Required action >>
Your answer must consist of every line from the data below that includes the word "blinds".

Records provided >>
____________

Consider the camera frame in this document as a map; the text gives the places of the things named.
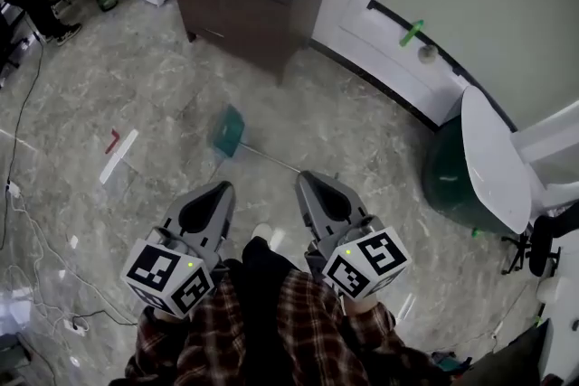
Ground short black cable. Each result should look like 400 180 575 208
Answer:
71 308 138 330

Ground black chair base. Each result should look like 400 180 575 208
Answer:
0 2 35 83

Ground white tape strip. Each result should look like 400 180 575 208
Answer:
394 293 418 323

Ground person's black trousers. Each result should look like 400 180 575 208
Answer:
223 236 300 386

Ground person's plaid shirt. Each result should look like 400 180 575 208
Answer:
108 268 453 386

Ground green dustpan with metal handle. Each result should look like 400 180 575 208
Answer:
206 104 303 174

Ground white cable bundle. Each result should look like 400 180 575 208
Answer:
0 189 138 358

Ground brown vanity cabinet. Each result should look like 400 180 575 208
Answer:
166 0 337 86

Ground person's left forearm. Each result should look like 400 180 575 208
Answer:
124 305 200 381

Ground long black cable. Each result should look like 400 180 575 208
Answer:
0 43 47 250

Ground red angled piece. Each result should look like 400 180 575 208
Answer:
104 127 122 155

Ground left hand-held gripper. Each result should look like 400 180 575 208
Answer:
120 181 237 320

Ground person's right forearm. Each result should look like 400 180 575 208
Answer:
341 296 436 372

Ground black framed glass panel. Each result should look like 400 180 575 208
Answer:
366 0 579 133

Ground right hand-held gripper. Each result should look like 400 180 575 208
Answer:
295 170 413 302

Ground person's white shoe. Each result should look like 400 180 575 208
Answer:
251 222 274 249

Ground white flat strip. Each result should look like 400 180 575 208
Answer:
99 128 140 186

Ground dark green bin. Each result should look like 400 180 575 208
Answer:
422 118 522 237

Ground grey round knob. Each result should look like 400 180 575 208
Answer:
417 43 439 64

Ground white floor socket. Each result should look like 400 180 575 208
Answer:
62 317 88 338

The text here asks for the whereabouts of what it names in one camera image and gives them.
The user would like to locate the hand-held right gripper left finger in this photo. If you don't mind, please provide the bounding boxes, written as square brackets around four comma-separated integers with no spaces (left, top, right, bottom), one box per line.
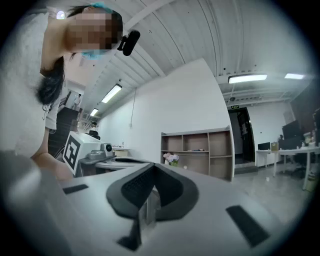
[57,162,156,252]

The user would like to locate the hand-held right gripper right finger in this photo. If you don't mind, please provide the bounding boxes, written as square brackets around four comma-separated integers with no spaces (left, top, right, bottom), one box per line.
[139,162,280,253]

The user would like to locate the black office chair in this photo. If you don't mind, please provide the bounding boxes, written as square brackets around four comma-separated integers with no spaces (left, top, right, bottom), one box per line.
[291,151,310,179]

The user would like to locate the black head-worn camera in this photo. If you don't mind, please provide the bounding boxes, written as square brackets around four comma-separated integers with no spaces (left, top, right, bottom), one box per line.
[116,29,141,57]

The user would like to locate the white office desk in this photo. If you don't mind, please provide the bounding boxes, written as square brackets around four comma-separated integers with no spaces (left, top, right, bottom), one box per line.
[255,146,320,191]

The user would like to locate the person's head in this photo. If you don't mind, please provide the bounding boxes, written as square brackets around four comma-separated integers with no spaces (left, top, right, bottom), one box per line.
[40,4,124,74]

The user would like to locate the teal head strap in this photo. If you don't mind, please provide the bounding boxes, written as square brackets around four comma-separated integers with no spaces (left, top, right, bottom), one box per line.
[89,1,113,13]

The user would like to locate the small black monitor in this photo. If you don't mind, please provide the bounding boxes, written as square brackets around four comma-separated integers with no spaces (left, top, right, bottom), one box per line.
[257,141,272,152]

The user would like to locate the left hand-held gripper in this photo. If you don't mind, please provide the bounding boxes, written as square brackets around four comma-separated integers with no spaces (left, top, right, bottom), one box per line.
[62,131,117,176]

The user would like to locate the person's white shirt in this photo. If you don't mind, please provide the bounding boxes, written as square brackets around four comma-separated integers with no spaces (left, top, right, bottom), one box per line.
[0,9,66,159]

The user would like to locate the pale flower bouquet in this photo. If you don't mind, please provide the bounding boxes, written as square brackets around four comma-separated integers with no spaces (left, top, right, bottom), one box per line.
[163,152,180,167]

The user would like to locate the black door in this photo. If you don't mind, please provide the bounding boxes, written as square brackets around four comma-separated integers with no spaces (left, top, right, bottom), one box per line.
[227,107,256,166]

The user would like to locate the black staircase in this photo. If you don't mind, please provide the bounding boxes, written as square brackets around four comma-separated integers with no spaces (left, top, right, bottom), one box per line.
[48,107,81,157]

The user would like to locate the wooden work table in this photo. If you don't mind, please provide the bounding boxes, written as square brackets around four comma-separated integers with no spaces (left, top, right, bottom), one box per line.
[95,157,151,171]

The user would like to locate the wooden bookshelf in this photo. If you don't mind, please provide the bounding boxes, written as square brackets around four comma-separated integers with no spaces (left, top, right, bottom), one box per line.
[160,125,235,182]

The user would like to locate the blue face mask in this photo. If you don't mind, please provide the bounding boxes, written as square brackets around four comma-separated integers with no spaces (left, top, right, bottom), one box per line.
[81,49,111,61]

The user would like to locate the large black monitor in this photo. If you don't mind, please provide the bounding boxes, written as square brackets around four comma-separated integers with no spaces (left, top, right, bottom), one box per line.
[281,119,305,141]

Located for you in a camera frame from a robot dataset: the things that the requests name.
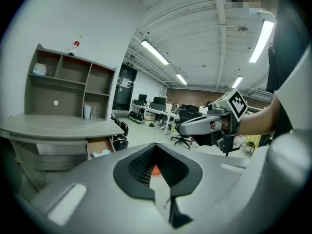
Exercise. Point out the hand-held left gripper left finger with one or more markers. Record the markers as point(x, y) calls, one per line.
point(92, 203)

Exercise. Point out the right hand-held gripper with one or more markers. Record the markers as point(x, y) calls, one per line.
point(234, 106)

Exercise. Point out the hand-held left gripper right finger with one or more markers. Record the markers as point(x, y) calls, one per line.
point(214, 179)

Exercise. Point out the light blue tissue pack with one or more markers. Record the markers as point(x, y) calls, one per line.
point(101, 153)

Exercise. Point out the brown wooden drawer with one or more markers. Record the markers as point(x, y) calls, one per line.
point(98, 144)

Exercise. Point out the person's right forearm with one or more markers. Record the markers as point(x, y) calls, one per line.
point(258, 121)

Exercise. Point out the person's right hand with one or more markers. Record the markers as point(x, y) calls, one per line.
point(213, 126)

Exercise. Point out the black office chair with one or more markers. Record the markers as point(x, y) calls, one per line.
point(184, 121)

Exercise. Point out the white office desk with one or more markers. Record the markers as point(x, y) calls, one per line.
point(156, 110)

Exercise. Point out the black computer monitor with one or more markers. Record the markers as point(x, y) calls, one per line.
point(142, 97)
point(159, 100)

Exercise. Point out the cardboard box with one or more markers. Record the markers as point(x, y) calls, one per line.
point(150, 118)

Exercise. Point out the ceiling strip light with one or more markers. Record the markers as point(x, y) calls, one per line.
point(262, 41)
point(154, 52)
point(181, 79)
point(237, 82)

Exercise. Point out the row of black green backpacks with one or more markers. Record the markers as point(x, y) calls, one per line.
point(137, 118)

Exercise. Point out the orange plastic bag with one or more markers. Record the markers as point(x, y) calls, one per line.
point(156, 170)

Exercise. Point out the black double door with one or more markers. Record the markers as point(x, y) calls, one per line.
point(124, 89)

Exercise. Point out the clear drinking glass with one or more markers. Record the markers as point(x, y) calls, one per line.
point(93, 113)

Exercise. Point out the green exit sign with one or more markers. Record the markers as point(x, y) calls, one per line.
point(129, 64)

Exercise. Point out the white cup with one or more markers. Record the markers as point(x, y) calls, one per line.
point(87, 112)

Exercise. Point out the grey wooden shelf hutch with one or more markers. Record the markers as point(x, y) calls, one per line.
point(70, 101)

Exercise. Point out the person's black shirt torso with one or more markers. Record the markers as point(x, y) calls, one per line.
point(285, 45)

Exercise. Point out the white tissue packet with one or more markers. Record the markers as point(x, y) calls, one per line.
point(39, 69)

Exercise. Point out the clear bottle with red label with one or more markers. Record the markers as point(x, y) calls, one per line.
point(74, 46)

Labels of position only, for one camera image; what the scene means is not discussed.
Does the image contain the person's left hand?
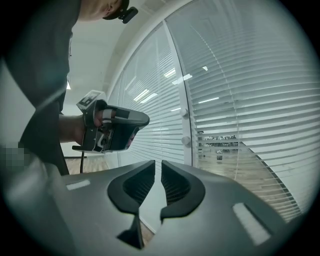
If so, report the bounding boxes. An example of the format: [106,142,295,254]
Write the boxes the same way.
[93,107,118,129]

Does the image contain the person's dark shirt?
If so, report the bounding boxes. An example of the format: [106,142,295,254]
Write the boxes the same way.
[0,0,83,176]

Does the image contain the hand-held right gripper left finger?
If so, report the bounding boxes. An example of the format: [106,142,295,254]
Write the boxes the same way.
[107,159,156,250]

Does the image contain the person's head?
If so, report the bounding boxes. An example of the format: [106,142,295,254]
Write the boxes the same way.
[77,0,131,21]

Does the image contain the person's left forearm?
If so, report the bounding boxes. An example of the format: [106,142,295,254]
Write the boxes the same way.
[58,112,86,144]

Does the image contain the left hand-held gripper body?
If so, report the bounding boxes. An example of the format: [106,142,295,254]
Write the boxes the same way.
[71,89,151,154]

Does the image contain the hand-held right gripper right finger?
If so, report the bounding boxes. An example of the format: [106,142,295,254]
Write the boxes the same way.
[159,159,206,224]

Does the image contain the wide white window blinds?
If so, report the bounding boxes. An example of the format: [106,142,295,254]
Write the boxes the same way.
[164,0,320,224]

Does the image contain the black head-mounted camera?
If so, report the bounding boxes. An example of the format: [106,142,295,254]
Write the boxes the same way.
[117,6,139,25]

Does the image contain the narrow white window blinds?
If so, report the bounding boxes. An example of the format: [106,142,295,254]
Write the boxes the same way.
[119,24,194,235]

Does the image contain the white window frame post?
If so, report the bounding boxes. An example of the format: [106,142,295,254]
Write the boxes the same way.
[162,19,200,170]

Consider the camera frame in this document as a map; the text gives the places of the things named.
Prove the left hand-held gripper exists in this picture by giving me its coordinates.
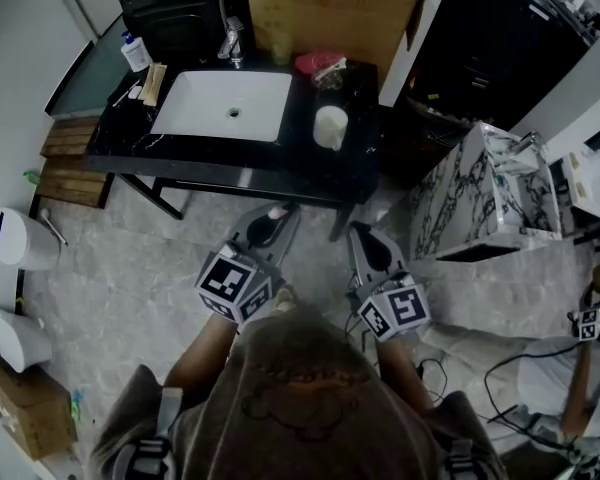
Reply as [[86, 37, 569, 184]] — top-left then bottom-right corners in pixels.
[[194, 201, 303, 325]]

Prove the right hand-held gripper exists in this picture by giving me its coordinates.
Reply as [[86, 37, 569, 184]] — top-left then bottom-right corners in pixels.
[[347, 221, 432, 343]]

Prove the white cup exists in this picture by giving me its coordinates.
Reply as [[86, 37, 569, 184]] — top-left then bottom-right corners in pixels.
[[312, 104, 350, 152]]

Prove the another person's forearm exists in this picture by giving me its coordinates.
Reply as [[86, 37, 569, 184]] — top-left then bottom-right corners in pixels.
[[558, 338, 595, 440]]

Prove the person's left forearm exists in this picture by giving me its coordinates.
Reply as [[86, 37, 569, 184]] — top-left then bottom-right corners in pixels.
[[163, 311, 239, 410]]

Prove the person's right forearm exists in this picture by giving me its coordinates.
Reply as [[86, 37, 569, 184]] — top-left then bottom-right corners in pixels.
[[374, 335, 437, 415]]

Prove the person's left hand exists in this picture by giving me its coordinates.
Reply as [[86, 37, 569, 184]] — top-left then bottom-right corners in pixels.
[[272, 285, 299, 317]]

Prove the black marble vanity table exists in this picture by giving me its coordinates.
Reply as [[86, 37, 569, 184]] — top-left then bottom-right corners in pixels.
[[83, 57, 382, 242]]

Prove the white marble vanity cabinet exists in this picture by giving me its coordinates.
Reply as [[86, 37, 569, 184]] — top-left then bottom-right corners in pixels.
[[408, 121, 564, 263]]

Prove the white rectangular sink basin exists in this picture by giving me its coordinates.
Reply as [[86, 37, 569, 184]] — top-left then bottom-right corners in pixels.
[[149, 69, 294, 144]]

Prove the white hair clip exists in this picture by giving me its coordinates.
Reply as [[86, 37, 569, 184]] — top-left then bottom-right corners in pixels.
[[311, 57, 349, 83]]

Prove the red plastic pouch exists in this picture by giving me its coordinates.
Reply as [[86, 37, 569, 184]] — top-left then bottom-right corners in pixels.
[[294, 51, 349, 77]]

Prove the person's brown shirt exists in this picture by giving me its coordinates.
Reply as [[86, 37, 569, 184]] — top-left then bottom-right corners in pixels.
[[90, 301, 507, 480]]

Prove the pale yellow tumbler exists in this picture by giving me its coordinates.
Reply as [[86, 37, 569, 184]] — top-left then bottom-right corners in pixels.
[[271, 29, 294, 66]]

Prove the small chrome faucet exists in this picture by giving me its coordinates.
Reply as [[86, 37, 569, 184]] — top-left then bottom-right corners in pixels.
[[503, 131, 542, 158]]

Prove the thin white stick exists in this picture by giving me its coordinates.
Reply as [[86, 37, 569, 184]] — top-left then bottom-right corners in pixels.
[[111, 79, 142, 107]]

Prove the wooden slat platform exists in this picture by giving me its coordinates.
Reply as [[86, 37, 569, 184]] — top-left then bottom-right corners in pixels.
[[39, 116, 115, 210]]

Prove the white toilet brush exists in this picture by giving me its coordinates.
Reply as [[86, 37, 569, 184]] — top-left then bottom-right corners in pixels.
[[39, 207, 70, 247]]

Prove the white pump bottle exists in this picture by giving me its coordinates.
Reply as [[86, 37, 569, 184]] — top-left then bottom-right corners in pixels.
[[119, 29, 154, 74]]

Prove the large cardboard box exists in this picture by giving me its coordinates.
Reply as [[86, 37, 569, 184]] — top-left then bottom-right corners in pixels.
[[244, 0, 427, 105]]

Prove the grey glass panel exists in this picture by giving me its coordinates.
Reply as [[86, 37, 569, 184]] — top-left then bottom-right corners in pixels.
[[43, 16, 133, 119]]

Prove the tall black cabinet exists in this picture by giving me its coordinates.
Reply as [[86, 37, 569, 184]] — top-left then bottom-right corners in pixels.
[[404, 0, 597, 135]]

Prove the white trash bin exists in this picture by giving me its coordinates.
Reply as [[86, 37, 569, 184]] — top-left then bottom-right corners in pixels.
[[0, 207, 62, 272]]

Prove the teal plastic item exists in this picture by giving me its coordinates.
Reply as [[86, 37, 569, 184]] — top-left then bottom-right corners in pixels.
[[68, 388, 87, 420]]

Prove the white toilet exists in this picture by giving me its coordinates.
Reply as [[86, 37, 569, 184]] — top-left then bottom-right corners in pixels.
[[0, 306, 54, 375]]

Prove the small cardboard box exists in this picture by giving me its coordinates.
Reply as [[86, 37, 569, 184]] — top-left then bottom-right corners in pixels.
[[0, 356, 79, 463]]

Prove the black cable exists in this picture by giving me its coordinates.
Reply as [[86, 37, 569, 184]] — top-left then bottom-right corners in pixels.
[[483, 341, 584, 450]]

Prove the grey harness strap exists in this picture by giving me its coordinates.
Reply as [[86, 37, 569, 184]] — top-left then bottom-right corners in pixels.
[[442, 437, 483, 480], [127, 386, 184, 480]]

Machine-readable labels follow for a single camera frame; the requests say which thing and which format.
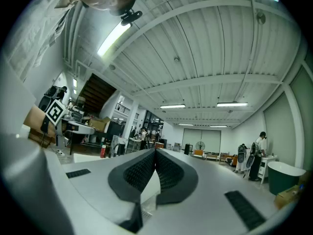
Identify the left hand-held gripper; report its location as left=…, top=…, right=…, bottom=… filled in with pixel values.
left=40, top=98, right=96, bottom=146

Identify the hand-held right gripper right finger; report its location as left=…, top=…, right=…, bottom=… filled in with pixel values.
left=143, top=148, right=293, bottom=235

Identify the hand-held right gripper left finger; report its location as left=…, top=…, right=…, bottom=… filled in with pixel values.
left=45, top=148, right=157, bottom=227

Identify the green tub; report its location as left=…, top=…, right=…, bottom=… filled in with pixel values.
left=267, top=162, right=307, bottom=196

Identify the cardboard box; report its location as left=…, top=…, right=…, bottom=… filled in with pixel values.
left=273, top=184, right=306, bottom=209
left=88, top=117, right=111, bottom=132
left=23, top=106, right=58, bottom=148

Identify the brown staircase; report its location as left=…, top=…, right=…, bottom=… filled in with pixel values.
left=77, top=72, right=117, bottom=114

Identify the black metal railing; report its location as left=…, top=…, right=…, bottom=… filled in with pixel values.
left=114, top=103, right=132, bottom=114

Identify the black standing fan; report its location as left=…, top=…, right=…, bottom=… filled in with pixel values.
left=195, top=141, right=205, bottom=156

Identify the white cabinet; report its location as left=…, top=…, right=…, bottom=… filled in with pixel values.
left=258, top=155, right=278, bottom=185

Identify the person's white shirt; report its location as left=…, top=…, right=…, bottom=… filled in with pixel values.
left=3, top=0, right=81, bottom=83

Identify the black head camera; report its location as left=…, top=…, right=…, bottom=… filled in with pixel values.
left=119, top=8, right=144, bottom=26

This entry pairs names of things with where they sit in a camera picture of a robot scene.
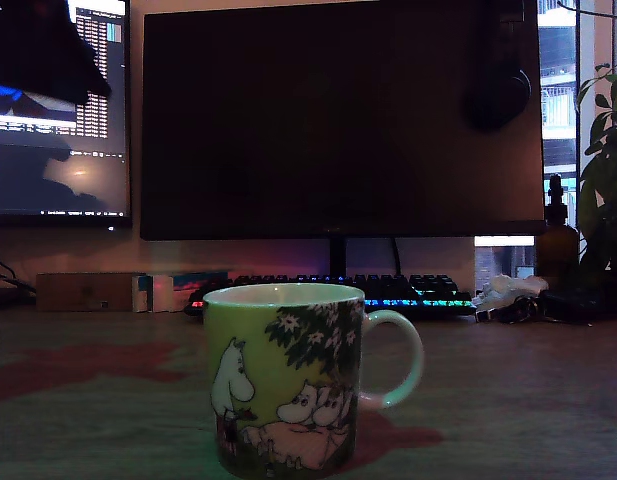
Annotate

____________

Exercise response >>
Does the image contain the wide white window blinds?
Does the image contain the narrow white window blinds?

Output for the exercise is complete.